Goal of the exercise → What is needed here is an exact copy of every entry.

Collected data
BEGIN

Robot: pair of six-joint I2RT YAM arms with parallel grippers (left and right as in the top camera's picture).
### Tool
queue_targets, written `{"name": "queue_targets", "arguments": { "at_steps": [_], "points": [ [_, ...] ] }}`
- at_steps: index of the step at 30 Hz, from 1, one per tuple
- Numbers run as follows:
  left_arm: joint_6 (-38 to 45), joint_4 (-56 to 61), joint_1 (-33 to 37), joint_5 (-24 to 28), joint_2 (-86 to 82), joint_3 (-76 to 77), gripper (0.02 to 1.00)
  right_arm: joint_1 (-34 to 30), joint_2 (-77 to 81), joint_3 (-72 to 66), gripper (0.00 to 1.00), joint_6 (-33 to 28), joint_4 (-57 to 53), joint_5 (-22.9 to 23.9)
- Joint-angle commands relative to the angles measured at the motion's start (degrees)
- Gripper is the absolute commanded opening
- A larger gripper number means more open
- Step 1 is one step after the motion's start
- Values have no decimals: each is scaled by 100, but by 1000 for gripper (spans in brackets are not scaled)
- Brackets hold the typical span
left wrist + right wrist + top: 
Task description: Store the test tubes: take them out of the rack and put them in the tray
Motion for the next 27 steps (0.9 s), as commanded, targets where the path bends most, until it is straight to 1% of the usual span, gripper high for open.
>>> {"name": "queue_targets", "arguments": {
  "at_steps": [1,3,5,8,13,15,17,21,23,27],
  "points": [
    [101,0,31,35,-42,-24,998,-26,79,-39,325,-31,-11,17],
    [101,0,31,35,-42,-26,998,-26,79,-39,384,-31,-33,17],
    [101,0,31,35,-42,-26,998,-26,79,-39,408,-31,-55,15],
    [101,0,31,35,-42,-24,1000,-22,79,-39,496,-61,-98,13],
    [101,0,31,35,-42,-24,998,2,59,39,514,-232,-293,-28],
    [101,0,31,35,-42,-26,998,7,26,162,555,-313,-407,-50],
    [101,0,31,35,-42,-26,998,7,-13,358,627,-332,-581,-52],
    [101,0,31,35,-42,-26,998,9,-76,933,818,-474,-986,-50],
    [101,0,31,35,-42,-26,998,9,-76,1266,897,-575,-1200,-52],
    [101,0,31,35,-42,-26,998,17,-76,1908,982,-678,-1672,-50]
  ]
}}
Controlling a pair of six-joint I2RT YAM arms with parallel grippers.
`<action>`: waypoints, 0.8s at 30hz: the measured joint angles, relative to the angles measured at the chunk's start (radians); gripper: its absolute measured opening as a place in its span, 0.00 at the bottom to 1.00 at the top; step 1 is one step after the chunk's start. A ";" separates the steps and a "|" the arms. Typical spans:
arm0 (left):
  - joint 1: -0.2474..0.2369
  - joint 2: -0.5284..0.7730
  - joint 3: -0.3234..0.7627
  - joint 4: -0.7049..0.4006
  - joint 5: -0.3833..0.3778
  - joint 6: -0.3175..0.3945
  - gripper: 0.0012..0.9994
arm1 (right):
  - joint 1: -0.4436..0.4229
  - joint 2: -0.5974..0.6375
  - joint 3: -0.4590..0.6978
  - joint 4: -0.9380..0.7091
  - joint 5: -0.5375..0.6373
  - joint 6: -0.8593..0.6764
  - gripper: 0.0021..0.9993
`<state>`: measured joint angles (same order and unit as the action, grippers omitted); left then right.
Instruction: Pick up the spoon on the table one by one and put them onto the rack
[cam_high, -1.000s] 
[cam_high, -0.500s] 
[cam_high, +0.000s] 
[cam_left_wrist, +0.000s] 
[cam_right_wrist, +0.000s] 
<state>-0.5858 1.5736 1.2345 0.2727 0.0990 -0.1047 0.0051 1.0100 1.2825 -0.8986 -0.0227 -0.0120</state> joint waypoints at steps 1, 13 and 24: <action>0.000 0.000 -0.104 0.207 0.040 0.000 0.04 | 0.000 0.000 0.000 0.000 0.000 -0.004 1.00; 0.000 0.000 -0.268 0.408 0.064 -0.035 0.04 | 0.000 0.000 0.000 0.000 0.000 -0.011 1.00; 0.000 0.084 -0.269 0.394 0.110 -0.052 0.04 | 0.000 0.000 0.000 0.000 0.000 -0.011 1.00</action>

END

Answer to the exercise →
Robot: pair of six-joint I2RT YAM arms with parallel grippers (left and right as in the top camera's picture).
### Tool
queue_targets, written `{"name": "queue_targets", "arguments": { "at_steps": [_], "points": [ [_, ...] ] }}`
- at_steps: index of the step at 30 Hz, from 1, one per tuple
- Numbers run as follows:
  left_arm: joint_6 (-38 to 45), joint_4 (-56 to 61), joint_1 (-33 to 37), joint_5 (-24 to 28), joint_2 (-86 to 82), joint_3 (-76 to 77), gripper (0.02 to 1.00)
  right_arm: joint_1 (-34 to 30), joint_2 (-77 to 81), joint_3 (-72 to 66), gripper (0.00 to 1.00), joint_6 (-33 to 28), joint_4 (-57 to 53), joint_5 (-22.9 to 23.9)
- Joint-angle commands relative to the angles measured at the motion's start (degrees)
- Gripper is the absolute commanded opening
- A larger gripper number means more open
- Step 1 is one step after the motion's start
- Values have no decimals: each is scaled by 100, but by 1000 for gripper (spans in brackets are not scaled)
- Brackets hold the typical span
left wrist + right wrist + top: 
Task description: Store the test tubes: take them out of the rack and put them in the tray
Motion for the next 27 steps (0.9 s), as commanded, targets where the path bends most, until it is straight to 1% of the usual span, gripper high for open.
>>> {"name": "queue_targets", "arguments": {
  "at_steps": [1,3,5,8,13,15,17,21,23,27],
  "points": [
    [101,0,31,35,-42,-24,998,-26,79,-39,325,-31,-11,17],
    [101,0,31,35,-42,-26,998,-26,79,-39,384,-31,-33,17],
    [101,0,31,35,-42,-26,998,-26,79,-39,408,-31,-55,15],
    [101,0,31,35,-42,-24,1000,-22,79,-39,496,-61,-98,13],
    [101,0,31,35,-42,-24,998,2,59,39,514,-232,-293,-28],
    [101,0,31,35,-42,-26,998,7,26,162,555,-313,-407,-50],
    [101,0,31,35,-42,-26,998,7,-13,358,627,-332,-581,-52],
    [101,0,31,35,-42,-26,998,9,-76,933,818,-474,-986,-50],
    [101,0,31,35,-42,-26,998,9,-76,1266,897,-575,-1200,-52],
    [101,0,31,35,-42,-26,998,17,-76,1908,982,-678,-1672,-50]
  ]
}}
Controlling a pair of six-joint I2RT YAM arms with parallel grippers.
`<action>`: waypoints, 0.8s at 30hz: the measured joint angles, relative to the angles measured at the chunk's start (radians); gripper: its absolute measured opening as a place in its span, 0.00 at the bottom to 1.00 at the top; step 1 is one step after the chunk's start. A ";" separates the steps and a "|" the arms. Typical spans:
arm0 (left):
  - joint 1: -0.2474..0.2369
  - joint 2: -0.5284..0.7730
  - joint 3: -0.3234..0.7627
  - joint 4: -0.7049..0.4006
  - joint 5: -0.3833..0.3778
  - joint 6: -0.3175..0.3945
  - gripper: 0.0012..0.9994
arm1 (right):
  - joint 1: -0.4436..0.4229
  - joint 2: -0.5974..0.6375
  - joint 3: -0.4590..0.6978
  - joint 4: -0.9380..0.7091
  - joint 5: -0.5375..0.6373
  - joint 6: -0.8593..0.6764
  - gripper: 0.0021..0.9993
`<state>`: measured joint angles (same order and unit as the action, grippers omitted); left then right.
Instruction: Pick up the spoon on the table one by one and put them onto the rack
[cam_high, -1.000s] 
[cam_high, -0.500s] 
[cam_high, +0.000s] 
[cam_left_wrist, +0.000s] 
[cam_right_wrist, +0.000s] 
<state>-0.5858 1.5736 1.2345 0.2727 0.0990 -0.1047 0.0051 1.0100 1.2825 -0.8986 -0.0227 -0.0120</state> joint waypoints at steps 1, 13 and 24: <action>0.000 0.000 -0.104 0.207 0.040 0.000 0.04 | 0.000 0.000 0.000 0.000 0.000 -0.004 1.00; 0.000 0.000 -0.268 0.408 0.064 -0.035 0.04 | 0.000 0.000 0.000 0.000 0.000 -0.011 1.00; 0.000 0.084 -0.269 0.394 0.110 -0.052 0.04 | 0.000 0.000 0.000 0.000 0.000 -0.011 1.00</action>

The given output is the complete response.